When you find the line with "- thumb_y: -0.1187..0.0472" among the records below, reproduce it and each line after it exactly, ending with the line with "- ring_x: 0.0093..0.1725".

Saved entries
* * * * *

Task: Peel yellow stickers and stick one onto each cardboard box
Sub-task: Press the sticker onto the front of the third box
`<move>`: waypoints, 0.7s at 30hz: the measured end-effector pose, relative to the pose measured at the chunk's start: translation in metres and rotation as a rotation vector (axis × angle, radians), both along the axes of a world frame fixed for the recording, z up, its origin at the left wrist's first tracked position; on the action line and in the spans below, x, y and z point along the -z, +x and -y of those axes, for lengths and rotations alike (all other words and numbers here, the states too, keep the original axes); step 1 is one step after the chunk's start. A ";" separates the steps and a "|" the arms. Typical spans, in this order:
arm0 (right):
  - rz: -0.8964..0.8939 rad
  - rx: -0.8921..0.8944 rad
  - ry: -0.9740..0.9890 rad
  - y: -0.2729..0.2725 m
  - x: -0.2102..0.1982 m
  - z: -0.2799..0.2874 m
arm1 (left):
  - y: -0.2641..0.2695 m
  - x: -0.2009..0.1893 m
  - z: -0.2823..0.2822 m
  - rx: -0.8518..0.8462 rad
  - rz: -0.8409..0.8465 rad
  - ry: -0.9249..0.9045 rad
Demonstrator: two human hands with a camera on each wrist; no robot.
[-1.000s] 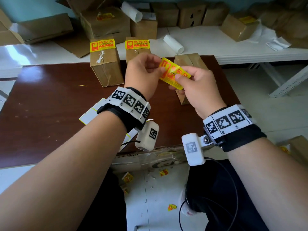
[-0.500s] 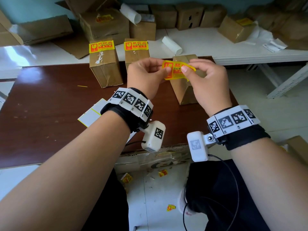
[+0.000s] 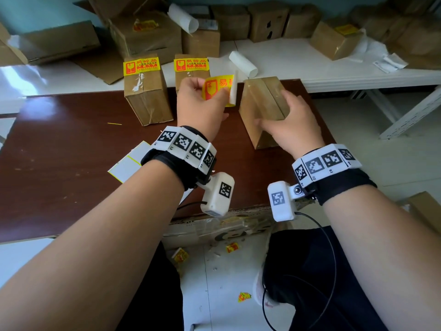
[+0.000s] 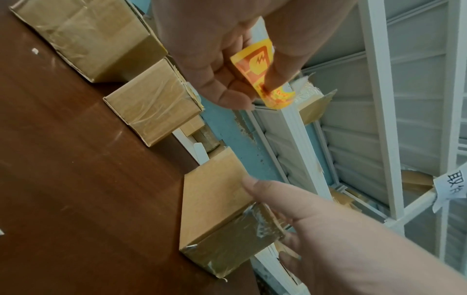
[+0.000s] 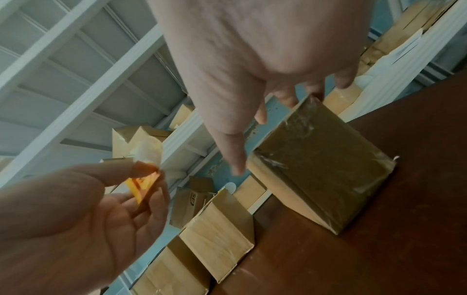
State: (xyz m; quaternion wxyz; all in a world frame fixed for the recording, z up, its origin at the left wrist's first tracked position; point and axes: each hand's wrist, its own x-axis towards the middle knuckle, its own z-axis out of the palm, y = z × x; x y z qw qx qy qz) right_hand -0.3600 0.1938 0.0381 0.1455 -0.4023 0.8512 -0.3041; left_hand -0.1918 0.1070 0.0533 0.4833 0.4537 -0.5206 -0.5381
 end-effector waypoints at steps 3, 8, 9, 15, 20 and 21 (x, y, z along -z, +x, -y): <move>0.038 0.003 -0.030 0.001 -0.003 0.001 | 0.002 -0.001 -0.002 0.016 -0.007 0.011; 0.067 -0.031 0.001 0.026 -0.017 0.000 | 0.005 -0.003 -0.007 -0.006 0.025 0.028; 0.086 -0.038 -0.025 0.033 -0.021 -0.001 | 0.006 -0.004 -0.007 -0.013 0.033 0.027; 0.066 -0.111 -0.083 0.071 -0.033 -0.018 | 0.017 -0.014 0.000 -0.031 -0.014 0.093; -0.025 -0.174 0.022 0.094 -0.032 -0.020 | 0.044 -0.017 0.000 -0.006 0.027 0.182; -0.007 -0.176 0.070 0.096 -0.031 -0.018 | 0.049 -0.015 0.001 0.014 0.047 0.200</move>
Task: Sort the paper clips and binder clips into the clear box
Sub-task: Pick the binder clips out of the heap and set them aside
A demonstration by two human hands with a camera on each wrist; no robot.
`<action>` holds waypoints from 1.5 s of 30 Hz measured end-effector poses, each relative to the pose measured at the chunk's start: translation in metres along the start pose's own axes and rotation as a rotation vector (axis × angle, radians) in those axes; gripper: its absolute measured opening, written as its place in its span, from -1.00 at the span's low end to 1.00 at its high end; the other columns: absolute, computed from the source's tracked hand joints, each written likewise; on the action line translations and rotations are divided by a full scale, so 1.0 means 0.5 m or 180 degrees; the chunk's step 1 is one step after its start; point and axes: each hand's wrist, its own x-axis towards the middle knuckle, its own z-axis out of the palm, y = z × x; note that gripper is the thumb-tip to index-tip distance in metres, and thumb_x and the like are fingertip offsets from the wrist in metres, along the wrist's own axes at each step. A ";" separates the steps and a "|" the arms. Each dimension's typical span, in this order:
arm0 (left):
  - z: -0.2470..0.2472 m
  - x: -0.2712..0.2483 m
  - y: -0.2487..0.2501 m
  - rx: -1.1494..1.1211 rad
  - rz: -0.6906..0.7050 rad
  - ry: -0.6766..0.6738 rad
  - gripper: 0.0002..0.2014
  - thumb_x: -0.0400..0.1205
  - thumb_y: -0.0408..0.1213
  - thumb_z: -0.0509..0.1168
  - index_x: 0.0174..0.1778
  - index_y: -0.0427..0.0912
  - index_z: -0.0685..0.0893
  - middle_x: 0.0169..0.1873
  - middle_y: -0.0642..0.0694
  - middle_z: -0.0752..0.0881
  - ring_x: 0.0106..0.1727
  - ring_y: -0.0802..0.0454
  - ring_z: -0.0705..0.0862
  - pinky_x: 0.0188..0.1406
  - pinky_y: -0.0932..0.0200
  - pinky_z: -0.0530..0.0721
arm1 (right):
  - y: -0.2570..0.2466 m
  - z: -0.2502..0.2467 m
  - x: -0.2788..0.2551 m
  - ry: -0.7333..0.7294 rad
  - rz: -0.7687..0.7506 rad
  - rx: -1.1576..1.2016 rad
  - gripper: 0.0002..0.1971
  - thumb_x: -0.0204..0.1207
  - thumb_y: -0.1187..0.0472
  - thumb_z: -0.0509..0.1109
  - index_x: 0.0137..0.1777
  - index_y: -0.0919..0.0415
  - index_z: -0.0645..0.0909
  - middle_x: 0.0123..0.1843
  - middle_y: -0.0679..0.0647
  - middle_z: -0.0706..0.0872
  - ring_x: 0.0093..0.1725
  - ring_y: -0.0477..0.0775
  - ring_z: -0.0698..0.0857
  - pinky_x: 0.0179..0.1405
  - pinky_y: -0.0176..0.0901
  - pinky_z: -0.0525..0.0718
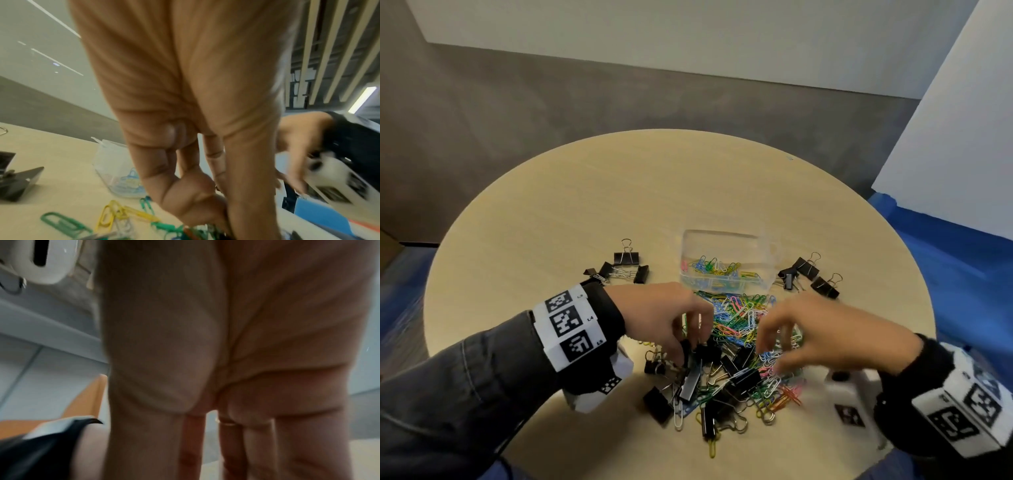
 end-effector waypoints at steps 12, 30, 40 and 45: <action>-0.104 -0.054 -0.118 0.0146 -0.0782 0.1517 -0.80 0.51 -0.42 0.45 -0.07 -0.06 0.65 -0.11 0.07 0.72 -0.21 0.15 0.68 -0.34 0.47 0.54 | -0.046 0.096 0.038 0.0238 -0.0343 -0.0813 -0.74 0.38 0.03 0.54 0.05 -0.02 0.66 -0.03 -0.13 0.49 -0.02 -0.06 0.53 -0.32 -0.33 0.39; -0.053 -0.034 -0.076 0.0194 -0.1161 -0.0012 -0.76 0.60 0.00 0.34 -0.22 -0.08 0.56 -0.32 0.06 0.80 -0.36 0.19 0.69 -0.25 0.25 0.56 | 0.069 -0.028 -0.003 0.0602 0.0040 0.0400 -0.81 0.38 0.02 0.59 -0.19 -0.06 0.60 -0.28 -0.07 0.73 -0.33 -0.19 0.66 -0.32 -0.33 0.62; -0.062 -0.045 -0.106 0.0522 -0.1894 -0.0423 -0.61 0.46 0.06 0.47 0.03 -0.14 0.68 -0.02 -0.12 0.82 -0.24 0.10 0.64 -0.15 0.19 0.52 | 0.213 -0.025 0.006 0.0330 0.1413 0.0162 -0.82 0.39 0.28 0.56 -0.19 0.06 0.60 -0.32 0.03 0.77 -0.51 -0.14 0.68 -0.47 -0.37 0.57; -0.063 -0.050 -0.109 0.0685 -0.2037 -0.0154 -0.62 0.40 -0.07 0.54 0.02 -0.20 0.71 -0.07 -0.10 0.80 -0.25 0.08 0.60 -0.32 0.27 0.50 | 0.225 -0.017 0.020 0.0600 0.1603 -0.0338 -0.76 0.39 0.24 0.55 -0.23 -0.04 0.53 -0.12 -0.02 0.65 -0.23 -0.06 0.64 -0.37 -0.36 0.46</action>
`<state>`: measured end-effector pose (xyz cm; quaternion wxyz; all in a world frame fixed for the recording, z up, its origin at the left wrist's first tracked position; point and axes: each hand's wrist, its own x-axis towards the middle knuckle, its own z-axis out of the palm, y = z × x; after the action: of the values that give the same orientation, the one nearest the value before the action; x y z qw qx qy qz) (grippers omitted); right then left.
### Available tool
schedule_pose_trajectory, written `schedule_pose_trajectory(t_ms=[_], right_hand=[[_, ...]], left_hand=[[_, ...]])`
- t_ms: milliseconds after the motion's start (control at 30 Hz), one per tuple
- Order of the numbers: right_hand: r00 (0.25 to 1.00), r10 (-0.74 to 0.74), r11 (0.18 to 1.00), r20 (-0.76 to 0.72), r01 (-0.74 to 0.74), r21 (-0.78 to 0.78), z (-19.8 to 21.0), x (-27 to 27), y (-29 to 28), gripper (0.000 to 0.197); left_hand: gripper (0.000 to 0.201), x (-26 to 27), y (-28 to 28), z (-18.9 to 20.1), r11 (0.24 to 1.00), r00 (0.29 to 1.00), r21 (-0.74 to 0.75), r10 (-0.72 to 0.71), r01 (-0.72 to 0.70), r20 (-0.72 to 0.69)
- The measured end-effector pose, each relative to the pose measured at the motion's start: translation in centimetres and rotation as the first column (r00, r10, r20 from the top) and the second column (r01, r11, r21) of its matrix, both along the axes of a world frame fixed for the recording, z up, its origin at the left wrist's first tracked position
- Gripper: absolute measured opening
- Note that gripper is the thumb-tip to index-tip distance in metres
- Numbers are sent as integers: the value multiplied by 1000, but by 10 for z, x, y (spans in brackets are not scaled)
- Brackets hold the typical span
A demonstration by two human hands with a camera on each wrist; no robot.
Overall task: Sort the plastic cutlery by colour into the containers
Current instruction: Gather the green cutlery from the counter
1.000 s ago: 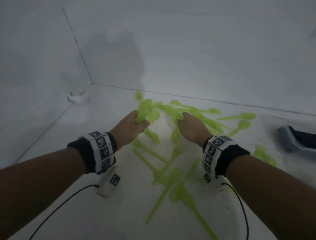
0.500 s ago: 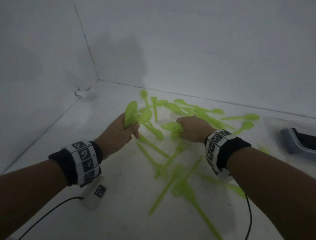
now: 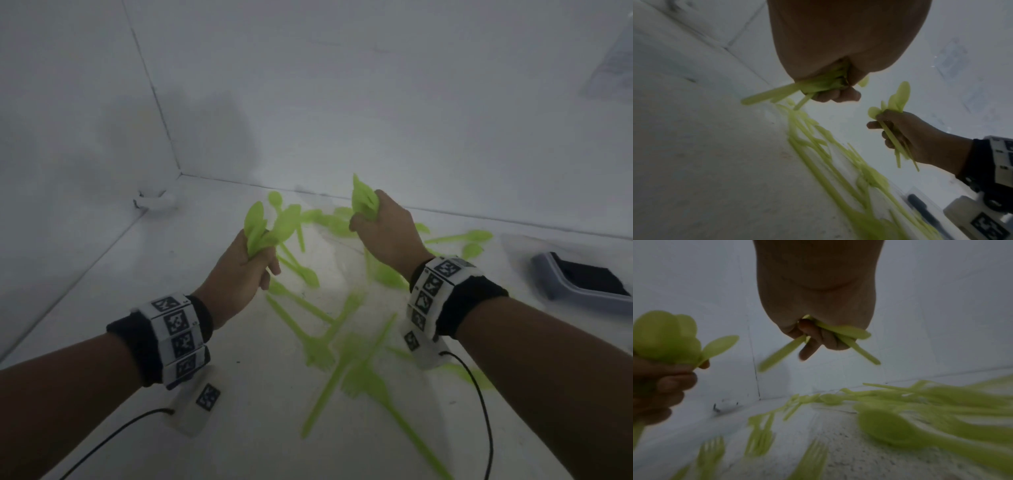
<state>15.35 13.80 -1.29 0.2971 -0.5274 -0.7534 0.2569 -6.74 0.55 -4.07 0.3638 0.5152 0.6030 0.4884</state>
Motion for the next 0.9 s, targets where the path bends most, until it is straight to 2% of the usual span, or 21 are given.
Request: schedule_pose_trajectory(t_ms=[67,167,267,333,433,533,600,700,800,900], right_hand=[[998,-11,996,-57,6,-89,3,6,-12,17],[989,-75,995,-125,66,-73,-4,19,-28,14],[965,-157,987,-210,144,-76,-8,36,-46,21],[925,-215,974,-313,182,-132,-8,49,-62,26],[867,-310,950,-390,273,-149,-9,68,-89,17],[780,-406,914,-477,355,-198,-10,90,-117,13],[754,-468,884,-462,407,-231,-11,107,-131,9],[680,-531,846,-506,466,-260,-17,132,-139,9],[597,-563,816,-572,512,-268,-23,150,-140,12],[505,-611,781,-609,509,-361,-26,162,-137,11]], left_hand=[[18,10,7,3,999,999,27,-20,19,45],[18,31,21,3,997,989,33,-77,73,127],[23,60,33,5,989,974,18,-146,145,172],[26,84,38,6,975,955,18,-221,222,198],[27,122,40,6,944,915,-18,-315,330,251],[14,161,38,7,896,851,-96,-372,434,371],[11,183,34,9,861,815,-128,-403,491,417],[23,203,30,4,838,822,-146,-457,526,339],[18,216,29,-4,852,846,-130,-464,507,262],[11,224,33,-7,878,878,-114,-441,465,185]])
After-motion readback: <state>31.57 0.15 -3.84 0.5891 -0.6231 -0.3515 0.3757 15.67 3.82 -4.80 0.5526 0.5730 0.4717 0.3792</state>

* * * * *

## Result:
  - thumb_y: -0.1187..0.0472
  - thumb_z: -0.0509..0.1109
  - index_x: 0.0137..0.1777
  - index_y: -0.0919..0.0415
  - index_z: -0.0645..0.0909
  - middle_x: 0.0123..0.1843
  - middle_y: -0.0679..0.0647
  - middle_z: -0.0706..0.0872
  - ring_x: 0.0093..0.1725

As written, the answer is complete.